And if an artist tries to screw with it, Ticketmaster crushes them.
which means prices go up because there's no competition.
It's actually, in a very funny way, it is sort of perfect textbook monopoly stuff.
Like, the allegations are so simple to understand.
I actually encourage people to go read the lawsuit because it really is, like,
if you want to understand what a monopoly looks like,
it is what these allegations say, Live Nation and Ticketmaster does,
which is own everything and just use that to beat the hell out of anybody who tries to own anything
and come at you.
Yeah.
And, like, the threats that they are.
are alleged to make against artists and venues who don't work with them, the ways that they
like raise fees to keep everybody out and like self-deal to each other.
Like it's, it is pure monopoly stuff if all of these allegations are true.
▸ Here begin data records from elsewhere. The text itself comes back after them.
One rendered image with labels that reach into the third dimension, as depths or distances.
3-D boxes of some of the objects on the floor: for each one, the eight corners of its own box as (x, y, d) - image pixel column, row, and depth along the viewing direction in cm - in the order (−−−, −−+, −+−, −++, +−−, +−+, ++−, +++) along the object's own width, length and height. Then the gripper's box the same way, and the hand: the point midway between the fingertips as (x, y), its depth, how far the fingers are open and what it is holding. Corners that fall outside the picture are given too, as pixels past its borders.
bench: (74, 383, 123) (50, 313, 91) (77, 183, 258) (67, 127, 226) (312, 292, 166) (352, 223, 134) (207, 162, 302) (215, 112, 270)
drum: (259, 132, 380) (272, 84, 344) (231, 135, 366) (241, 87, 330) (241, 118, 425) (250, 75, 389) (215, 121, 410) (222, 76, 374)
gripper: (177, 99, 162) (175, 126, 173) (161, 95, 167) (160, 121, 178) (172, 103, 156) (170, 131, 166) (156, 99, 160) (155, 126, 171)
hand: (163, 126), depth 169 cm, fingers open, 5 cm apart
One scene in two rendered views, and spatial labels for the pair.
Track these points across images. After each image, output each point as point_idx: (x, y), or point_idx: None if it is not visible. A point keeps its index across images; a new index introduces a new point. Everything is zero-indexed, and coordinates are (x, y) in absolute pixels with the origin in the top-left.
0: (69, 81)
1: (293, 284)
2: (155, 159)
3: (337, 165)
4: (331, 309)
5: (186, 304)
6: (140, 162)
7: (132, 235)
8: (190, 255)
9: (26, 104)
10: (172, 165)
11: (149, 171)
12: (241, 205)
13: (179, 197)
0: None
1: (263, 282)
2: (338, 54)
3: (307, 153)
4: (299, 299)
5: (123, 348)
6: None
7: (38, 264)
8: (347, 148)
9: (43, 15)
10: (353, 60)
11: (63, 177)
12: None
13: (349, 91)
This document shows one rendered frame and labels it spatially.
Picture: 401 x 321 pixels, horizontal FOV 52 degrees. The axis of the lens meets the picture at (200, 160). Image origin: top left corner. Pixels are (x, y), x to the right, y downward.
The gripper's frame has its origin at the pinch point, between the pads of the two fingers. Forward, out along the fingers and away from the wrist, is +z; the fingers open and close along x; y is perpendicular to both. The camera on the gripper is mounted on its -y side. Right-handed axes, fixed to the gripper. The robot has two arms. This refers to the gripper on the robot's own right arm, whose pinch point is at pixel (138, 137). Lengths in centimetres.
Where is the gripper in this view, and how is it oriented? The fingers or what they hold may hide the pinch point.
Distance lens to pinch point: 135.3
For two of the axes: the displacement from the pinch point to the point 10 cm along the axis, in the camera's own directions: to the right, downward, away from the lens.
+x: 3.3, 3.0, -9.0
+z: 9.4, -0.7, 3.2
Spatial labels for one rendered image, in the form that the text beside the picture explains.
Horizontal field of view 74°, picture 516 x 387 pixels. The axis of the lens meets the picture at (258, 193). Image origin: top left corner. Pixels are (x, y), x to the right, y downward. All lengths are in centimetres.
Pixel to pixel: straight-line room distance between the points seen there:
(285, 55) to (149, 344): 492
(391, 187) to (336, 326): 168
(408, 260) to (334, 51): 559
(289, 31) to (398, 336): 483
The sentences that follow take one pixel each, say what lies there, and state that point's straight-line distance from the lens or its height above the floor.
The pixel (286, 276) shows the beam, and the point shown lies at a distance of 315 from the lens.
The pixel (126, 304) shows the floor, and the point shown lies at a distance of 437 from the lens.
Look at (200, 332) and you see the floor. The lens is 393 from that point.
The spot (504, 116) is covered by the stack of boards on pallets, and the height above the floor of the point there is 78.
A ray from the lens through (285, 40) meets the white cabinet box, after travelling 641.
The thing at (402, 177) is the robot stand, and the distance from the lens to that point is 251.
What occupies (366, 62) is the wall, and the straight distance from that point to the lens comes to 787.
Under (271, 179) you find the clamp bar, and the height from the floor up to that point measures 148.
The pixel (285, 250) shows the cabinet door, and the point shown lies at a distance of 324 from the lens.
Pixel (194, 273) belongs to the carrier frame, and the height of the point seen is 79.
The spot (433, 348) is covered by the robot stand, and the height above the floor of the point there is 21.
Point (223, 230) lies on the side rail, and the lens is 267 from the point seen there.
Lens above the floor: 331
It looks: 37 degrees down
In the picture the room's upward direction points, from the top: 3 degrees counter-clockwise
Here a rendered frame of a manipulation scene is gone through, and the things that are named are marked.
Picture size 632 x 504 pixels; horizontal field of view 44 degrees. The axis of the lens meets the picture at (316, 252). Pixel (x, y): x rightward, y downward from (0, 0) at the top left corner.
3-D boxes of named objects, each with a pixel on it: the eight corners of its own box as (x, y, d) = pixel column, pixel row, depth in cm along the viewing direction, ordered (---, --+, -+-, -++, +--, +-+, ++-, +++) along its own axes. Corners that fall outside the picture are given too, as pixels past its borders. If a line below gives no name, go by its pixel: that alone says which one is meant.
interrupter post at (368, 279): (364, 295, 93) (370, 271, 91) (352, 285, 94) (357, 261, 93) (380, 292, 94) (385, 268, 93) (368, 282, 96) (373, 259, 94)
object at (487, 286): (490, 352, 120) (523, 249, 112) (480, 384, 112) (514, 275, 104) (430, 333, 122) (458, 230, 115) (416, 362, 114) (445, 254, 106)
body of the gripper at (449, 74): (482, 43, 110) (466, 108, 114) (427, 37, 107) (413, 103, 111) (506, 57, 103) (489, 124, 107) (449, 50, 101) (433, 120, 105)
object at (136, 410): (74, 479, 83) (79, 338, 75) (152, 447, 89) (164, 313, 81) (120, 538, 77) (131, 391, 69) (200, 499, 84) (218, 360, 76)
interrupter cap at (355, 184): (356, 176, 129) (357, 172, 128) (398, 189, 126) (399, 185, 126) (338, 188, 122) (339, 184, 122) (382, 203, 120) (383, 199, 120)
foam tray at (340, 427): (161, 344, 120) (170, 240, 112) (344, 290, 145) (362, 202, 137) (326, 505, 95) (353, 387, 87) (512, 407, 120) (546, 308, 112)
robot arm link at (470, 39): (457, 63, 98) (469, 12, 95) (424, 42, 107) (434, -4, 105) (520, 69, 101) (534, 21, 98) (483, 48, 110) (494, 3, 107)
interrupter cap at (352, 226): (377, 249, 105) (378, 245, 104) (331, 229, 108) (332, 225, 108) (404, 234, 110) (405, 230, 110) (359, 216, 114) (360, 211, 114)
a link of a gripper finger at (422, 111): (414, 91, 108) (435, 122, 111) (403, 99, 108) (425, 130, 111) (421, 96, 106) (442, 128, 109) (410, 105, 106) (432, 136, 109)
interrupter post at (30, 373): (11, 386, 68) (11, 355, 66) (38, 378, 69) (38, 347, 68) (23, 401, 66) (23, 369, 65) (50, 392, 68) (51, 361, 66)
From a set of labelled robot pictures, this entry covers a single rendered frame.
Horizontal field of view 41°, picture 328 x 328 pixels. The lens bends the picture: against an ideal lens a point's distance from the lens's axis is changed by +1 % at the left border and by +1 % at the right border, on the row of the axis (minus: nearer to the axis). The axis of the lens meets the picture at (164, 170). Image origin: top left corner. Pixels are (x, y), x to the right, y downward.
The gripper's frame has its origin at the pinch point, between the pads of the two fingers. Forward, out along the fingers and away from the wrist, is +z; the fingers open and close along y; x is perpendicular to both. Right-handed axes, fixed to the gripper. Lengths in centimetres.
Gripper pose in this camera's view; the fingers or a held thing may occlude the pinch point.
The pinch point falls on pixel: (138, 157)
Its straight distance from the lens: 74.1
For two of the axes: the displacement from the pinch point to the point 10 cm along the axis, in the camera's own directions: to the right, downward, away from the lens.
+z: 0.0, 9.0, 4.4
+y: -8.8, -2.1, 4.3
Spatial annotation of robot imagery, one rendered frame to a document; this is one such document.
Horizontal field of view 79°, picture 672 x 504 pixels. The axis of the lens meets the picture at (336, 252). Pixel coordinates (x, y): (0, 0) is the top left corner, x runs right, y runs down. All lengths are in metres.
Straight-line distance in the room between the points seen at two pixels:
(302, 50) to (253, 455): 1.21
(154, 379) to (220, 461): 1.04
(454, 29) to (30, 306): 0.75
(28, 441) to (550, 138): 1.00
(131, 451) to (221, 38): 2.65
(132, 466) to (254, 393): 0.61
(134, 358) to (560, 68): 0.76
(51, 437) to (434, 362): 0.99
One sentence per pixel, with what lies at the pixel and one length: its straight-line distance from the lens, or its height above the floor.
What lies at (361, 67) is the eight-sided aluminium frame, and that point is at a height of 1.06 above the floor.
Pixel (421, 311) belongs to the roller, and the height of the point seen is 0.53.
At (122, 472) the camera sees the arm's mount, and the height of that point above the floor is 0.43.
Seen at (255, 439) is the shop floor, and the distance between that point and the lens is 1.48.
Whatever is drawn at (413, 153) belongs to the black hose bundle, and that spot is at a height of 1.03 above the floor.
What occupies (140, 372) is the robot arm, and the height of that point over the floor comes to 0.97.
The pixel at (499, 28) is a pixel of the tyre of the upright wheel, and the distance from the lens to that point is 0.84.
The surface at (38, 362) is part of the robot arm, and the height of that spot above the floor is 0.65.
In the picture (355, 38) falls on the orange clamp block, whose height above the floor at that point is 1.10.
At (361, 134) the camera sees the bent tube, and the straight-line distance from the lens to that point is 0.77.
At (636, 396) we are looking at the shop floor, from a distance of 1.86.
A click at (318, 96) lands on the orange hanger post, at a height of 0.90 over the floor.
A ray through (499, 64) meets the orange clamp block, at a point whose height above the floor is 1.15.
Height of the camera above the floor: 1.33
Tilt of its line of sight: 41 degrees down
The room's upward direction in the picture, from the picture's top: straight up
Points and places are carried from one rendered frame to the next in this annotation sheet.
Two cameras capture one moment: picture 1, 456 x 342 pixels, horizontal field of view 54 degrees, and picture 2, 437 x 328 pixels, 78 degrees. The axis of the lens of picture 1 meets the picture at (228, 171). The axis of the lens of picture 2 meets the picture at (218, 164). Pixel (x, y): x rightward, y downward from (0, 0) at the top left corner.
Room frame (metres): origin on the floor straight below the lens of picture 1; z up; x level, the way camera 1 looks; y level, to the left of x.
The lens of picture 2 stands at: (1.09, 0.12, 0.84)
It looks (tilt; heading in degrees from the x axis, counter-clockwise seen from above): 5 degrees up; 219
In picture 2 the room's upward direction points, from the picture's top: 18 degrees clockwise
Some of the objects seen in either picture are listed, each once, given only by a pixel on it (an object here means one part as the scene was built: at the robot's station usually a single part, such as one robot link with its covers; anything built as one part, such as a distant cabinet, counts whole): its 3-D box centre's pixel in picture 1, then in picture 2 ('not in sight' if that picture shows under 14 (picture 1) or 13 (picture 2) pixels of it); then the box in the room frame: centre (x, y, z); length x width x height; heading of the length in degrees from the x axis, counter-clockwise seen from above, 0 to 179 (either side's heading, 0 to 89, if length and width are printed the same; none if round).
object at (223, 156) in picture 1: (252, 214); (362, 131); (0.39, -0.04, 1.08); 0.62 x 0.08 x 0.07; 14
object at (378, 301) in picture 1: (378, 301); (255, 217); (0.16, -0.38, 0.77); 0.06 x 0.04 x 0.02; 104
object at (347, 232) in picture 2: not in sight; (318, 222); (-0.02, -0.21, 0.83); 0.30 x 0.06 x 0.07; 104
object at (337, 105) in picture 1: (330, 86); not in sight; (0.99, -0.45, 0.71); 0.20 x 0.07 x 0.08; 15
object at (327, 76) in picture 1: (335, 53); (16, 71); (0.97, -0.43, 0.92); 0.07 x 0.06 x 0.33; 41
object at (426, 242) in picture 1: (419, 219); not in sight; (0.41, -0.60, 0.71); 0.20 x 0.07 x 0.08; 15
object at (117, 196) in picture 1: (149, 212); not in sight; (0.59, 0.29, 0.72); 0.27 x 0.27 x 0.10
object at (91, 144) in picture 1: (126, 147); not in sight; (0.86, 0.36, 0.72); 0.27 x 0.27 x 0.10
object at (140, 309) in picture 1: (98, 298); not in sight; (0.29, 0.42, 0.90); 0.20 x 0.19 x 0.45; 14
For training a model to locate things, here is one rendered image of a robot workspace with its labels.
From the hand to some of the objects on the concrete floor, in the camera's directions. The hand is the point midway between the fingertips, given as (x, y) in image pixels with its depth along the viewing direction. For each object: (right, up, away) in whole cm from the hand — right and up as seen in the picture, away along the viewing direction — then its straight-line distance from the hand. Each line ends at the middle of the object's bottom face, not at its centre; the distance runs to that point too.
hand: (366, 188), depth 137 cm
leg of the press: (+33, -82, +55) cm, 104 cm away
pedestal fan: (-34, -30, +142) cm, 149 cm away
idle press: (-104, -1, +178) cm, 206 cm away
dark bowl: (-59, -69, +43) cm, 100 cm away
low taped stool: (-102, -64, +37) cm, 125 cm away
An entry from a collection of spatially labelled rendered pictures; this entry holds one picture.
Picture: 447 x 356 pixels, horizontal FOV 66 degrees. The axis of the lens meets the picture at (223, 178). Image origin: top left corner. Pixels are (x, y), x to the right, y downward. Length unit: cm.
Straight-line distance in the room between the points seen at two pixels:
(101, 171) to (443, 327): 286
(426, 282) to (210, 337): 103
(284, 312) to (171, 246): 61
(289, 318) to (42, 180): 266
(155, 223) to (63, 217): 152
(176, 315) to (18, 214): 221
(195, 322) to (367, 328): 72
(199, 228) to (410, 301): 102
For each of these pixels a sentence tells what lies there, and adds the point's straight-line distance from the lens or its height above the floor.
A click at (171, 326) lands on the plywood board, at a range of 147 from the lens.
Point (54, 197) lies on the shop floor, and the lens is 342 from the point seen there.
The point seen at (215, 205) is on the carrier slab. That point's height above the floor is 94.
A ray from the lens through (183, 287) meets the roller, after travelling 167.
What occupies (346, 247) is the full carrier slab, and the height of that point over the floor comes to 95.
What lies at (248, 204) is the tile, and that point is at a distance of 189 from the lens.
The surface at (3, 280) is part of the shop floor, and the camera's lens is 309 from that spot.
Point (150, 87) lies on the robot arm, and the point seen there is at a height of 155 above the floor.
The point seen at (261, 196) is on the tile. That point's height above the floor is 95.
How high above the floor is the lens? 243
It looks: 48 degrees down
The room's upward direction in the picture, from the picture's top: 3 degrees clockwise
And at the end of it, at the very bottom of it, yep, prices are high, but service quality is
low, right?
Like they don't have to invest in the ticketing platform or the app or the website because
who cares?
Right.
Which is why ticket master broke.
Yeah, which is why there's a crush of demand for Taylor Swift tickets.
even after she told them there will be a crush of demand,
can you handle it?
And it's still crashed.
And they didn't have to do anything.
Because where are you going to go, Taylor?
And I think once the United States government is like,
where are you going to go, Taylor?
She doesn't have choices.
If Taylor Swift doesn't have options,
there's a monopoly happening here.
Yeah, then maybe we'll do something.
But anyway, you can go read the lawsuit.
And like I said, we'll drop the link.
We made a long decoder about the whole buildup of this
with a lot of great interviews.
is one of our, it was a, it was a pot, you know, we do two episodes now, it was a pilot of our
explainer episode. So it was a fun one. All right, that was my, we got to say that one. Alex,
what's your lightning round?
Salt spoon.
Totally different move. Totally different. Totally different. I actually have two, and I feel this one
is almost more important. That's not true.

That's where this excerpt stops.